Nous avons toujours été sûrs du résultat malgré des périodes d’arrêt plus ou moins longues durant ces trois ans, il n’y a pas que la voiture…

Le prix de la restauration (hors peinture) revient à 35 000 fr (5 300 euros) ce qui est remarquable, soit 95 000 fr (14 500 euros) avec le prix d'achat (en 1999). L'essentiel du travail a été fait hors du circuit des professionnels et le moteur et la boîte n'ont pas subi de démontage, juste une mise au point a été nécessaire.

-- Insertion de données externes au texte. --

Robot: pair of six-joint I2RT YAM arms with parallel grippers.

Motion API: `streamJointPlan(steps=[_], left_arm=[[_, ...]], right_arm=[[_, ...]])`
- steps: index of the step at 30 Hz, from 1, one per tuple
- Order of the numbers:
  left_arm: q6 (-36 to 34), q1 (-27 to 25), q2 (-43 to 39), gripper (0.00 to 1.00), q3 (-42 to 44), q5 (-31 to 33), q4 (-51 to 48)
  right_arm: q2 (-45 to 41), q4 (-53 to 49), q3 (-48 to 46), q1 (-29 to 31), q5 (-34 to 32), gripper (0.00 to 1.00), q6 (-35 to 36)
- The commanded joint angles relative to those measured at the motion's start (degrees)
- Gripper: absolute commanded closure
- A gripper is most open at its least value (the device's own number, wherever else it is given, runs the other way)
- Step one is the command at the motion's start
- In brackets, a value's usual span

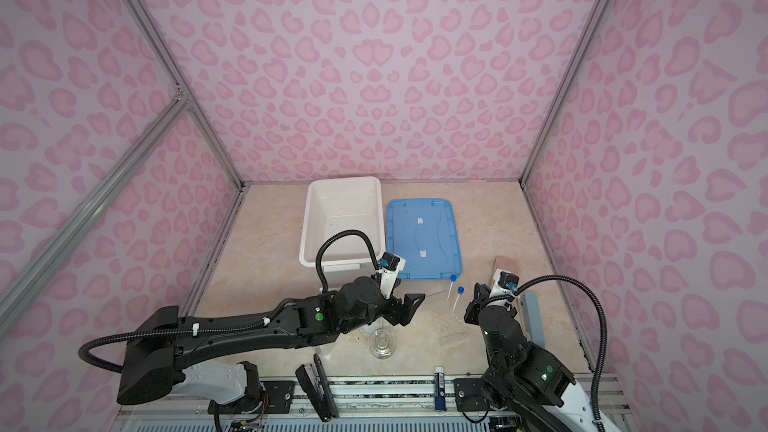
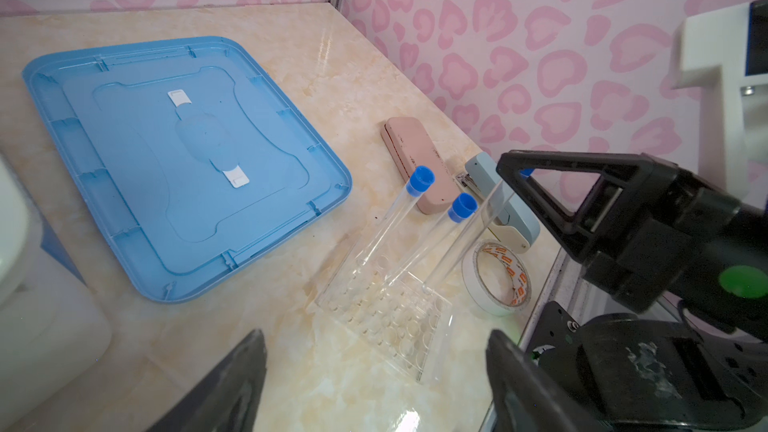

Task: Organize the chemistry lab equipment
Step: 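Carry the blue cap toward the robot with the right gripper while the left holds still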

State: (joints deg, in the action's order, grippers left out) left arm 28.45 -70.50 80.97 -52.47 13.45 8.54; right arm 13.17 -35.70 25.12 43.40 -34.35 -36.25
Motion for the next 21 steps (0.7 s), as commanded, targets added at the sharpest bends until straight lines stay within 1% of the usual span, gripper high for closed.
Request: streamJointPlan(steps=[1, 7, 21], left_arm=[[0.3, 0.0, -0.4, 0.16, 0.1, 0.2, 1.3], [0.4, 0.0, -0.2, 0.16, 0.0, 0.1, 1.4], [0.5, 0.0, -0.4, 0.16, 0.5, 0.6, 1.5]], right_arm=[[0.9, -1.4, 0.5, 0.6, -1.9, 0.86, -1.7], [3.7, -1.8, 0.8, 2.2, -4.6, 0.86, -2.8], [5.5, 1.1, -1.2, 2.8, -5.7, 0.86, -1.0]])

Les années qui ont suivi, ont apporté quelques évolutions.

Pour un prix défiant toute concurrence, c’est çà les amis, René lui vend un moteur 1296 qui traînait sur ses étagères mais qu’il faudra "fiabiliser" avec l'aide de Philippe, en changeant chemises et pistons, ça arrive...

Peu après une boîte 5 remplace avantageusement celle à quatre rapports.

La dernière intervention sera le montage de jantes Gotti 073R et les « gros freins », sur les quatre roues avec tirants avants et maître cylindre en 22.